Running out of the kitchen, allegedly not hearing the conversations of adults, two "Apostles" - Elijah and Peter, slightly delayed in the door. Children's hearts are not a stone, but a pebble on the sandy shore, and therefore they can't withstand the murmur of an elderly lady.
“Aunt Len, are you so ugly and disgusting because no one is fucking you? Ilya breathes, calming her on her leg.
- Yes, no... - pushing him to the side, Peter thinks (evidently in advance afraid of moral blasphemy for a bad word). – It’s she’s just scary, she’s painted and dressed like a crap (“he’s whispering to his brother on the ear”).
... the silence.

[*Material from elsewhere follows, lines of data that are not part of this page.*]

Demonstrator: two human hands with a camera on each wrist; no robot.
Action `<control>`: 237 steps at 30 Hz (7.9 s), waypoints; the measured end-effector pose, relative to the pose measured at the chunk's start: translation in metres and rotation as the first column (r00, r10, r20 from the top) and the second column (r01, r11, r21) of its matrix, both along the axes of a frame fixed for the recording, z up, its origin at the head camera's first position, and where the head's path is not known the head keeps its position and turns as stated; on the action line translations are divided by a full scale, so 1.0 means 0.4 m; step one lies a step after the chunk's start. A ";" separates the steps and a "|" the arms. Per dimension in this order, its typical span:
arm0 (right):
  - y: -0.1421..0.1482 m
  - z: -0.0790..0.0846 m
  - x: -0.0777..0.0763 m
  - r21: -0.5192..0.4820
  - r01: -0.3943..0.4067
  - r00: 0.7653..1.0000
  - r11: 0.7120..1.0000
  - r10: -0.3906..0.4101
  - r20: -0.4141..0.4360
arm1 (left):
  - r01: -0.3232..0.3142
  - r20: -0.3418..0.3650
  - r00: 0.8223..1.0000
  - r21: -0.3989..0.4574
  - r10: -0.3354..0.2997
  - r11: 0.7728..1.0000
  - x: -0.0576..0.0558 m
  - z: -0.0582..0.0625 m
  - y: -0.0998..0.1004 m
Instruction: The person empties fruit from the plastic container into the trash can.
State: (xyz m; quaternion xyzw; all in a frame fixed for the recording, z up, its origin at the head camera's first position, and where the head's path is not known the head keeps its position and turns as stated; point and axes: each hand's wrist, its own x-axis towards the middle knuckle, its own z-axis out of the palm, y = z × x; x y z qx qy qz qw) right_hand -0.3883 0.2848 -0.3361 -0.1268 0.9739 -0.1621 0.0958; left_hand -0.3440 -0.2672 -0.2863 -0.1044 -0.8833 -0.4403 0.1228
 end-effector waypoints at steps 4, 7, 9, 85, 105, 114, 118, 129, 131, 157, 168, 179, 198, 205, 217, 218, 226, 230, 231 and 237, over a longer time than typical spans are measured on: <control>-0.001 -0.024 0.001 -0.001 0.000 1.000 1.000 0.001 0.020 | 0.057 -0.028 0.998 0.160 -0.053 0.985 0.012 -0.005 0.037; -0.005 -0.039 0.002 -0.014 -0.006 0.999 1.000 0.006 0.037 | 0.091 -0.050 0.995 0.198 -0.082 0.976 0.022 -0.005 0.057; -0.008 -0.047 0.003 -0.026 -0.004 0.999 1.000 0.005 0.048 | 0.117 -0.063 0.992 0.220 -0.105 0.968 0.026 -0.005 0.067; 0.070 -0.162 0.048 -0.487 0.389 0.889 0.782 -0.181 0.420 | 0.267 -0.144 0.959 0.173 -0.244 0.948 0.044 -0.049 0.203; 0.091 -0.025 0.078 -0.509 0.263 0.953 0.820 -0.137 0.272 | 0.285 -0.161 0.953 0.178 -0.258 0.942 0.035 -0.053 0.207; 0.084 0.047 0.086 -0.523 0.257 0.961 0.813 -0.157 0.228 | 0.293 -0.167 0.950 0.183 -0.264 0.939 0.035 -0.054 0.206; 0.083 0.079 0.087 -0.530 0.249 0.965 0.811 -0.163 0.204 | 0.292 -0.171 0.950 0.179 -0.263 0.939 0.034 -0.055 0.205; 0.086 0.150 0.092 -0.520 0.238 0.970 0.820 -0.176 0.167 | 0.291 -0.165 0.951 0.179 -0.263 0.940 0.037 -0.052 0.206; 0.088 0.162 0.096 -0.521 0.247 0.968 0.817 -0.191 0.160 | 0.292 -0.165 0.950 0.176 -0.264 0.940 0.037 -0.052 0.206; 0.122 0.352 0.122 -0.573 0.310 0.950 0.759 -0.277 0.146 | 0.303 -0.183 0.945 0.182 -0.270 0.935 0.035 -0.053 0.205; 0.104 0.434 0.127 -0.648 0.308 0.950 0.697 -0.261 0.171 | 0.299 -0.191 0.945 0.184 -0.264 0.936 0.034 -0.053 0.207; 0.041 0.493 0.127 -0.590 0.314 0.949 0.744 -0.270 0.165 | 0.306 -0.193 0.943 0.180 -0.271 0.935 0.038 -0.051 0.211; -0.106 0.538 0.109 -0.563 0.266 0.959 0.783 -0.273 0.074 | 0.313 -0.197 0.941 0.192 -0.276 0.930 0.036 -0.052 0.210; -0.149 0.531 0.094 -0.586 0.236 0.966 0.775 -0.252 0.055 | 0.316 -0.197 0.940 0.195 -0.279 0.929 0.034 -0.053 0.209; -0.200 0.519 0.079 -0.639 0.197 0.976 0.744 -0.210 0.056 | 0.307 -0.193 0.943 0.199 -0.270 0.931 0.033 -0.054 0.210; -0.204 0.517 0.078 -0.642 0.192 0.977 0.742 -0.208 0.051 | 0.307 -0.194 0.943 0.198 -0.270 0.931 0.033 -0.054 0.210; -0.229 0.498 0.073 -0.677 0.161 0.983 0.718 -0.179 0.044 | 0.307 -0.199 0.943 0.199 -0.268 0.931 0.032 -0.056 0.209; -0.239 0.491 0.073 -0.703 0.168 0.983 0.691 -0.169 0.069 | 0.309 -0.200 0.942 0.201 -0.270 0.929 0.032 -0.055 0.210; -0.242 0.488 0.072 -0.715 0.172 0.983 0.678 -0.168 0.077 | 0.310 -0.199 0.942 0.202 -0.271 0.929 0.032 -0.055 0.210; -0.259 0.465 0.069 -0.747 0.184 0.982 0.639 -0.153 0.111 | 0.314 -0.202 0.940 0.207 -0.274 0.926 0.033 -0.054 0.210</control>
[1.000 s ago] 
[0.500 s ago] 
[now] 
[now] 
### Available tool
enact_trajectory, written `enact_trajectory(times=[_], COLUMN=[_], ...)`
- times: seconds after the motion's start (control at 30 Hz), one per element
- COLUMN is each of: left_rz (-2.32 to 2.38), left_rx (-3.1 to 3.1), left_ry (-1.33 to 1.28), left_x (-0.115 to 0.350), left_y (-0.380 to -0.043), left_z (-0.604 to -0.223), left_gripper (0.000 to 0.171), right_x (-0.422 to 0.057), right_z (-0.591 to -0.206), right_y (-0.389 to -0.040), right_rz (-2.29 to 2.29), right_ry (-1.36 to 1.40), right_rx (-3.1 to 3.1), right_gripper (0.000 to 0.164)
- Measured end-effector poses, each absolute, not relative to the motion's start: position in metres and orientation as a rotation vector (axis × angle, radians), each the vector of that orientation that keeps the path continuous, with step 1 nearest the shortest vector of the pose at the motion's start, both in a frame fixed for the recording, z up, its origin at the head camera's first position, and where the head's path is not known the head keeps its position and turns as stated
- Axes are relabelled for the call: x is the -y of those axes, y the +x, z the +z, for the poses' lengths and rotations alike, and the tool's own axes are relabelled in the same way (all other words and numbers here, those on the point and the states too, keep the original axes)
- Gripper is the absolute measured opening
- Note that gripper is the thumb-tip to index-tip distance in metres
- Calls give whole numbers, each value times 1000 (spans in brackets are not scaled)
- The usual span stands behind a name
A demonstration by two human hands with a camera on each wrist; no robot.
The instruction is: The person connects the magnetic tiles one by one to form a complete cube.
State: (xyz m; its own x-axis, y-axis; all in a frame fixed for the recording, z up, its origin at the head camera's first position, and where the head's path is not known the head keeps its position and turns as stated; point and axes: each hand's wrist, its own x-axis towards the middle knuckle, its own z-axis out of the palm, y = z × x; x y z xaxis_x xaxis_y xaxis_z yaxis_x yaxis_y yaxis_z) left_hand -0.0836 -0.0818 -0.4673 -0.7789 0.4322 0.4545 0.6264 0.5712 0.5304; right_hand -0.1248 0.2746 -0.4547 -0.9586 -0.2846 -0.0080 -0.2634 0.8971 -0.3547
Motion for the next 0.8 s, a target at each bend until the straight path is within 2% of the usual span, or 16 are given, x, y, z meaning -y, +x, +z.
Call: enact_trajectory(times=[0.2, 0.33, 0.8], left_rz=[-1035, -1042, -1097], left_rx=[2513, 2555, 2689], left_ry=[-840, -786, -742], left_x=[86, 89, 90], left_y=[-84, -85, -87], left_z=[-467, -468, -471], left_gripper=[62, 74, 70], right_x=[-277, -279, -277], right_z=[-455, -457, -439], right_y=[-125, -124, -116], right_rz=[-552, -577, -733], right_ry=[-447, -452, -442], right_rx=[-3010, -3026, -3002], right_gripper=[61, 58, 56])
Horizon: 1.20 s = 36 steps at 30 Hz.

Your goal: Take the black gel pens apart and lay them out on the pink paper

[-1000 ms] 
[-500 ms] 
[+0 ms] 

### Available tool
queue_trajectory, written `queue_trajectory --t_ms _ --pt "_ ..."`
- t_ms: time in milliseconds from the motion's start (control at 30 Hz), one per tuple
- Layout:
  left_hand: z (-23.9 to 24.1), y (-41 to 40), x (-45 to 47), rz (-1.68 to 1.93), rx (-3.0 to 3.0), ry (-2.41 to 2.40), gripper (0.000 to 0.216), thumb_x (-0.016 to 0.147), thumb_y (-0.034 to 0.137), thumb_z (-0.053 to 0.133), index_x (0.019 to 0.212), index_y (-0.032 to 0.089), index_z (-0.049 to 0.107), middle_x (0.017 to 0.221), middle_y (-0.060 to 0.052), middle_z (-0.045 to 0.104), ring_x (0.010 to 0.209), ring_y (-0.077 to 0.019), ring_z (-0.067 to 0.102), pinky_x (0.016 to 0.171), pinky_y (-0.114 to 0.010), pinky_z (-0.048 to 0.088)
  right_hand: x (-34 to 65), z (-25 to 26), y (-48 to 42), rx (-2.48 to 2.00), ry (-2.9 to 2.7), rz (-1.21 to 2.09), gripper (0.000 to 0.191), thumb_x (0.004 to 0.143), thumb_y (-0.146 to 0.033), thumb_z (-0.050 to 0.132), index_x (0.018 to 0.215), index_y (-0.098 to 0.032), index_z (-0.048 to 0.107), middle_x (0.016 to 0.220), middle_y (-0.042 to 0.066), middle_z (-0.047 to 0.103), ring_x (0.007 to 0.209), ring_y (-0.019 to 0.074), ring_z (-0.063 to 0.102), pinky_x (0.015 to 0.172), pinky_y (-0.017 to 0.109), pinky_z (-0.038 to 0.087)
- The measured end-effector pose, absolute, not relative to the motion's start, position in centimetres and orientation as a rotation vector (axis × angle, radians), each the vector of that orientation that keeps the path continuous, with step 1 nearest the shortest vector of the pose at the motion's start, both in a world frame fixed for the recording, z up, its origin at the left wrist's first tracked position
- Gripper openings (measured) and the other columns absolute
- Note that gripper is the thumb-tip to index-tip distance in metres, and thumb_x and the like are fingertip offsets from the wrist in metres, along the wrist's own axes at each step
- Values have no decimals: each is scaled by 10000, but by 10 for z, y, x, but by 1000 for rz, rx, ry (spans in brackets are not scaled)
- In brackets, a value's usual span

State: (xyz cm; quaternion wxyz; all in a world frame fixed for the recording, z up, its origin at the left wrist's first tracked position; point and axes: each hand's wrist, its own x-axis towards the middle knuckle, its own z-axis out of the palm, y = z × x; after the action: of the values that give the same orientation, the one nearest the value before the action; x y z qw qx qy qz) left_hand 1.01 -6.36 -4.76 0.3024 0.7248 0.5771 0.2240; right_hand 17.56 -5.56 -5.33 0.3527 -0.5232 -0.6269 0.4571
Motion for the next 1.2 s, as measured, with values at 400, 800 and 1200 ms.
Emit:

My mom has a towel out of her hand.
“Well... you don’t worry about aunt Len, and they get married... sometimes,” adds Petya.
- Yes, and mom and dad are exactly what they say, - hits the last nail in the relationship of neighbors Ilya.
Children continue to play with a sense of duty. The neighbor silently stands up and leaves (for ever from this apartment).
And the mother goes to the sons, kisses them and says, “Thank you, sons. Although it did not work well, but how great!
Fuck No. 1
Never leave the door to the kitchen open, even if you put your children to sleep.
Fuck No. 2
And it is best to talk such conversations when there are no children in the apartment, not at all, in the sense that they are either walking, or at grandmother, or in kindergarten, etc.
In short, when you are alone. These rules the sister is now eating holy.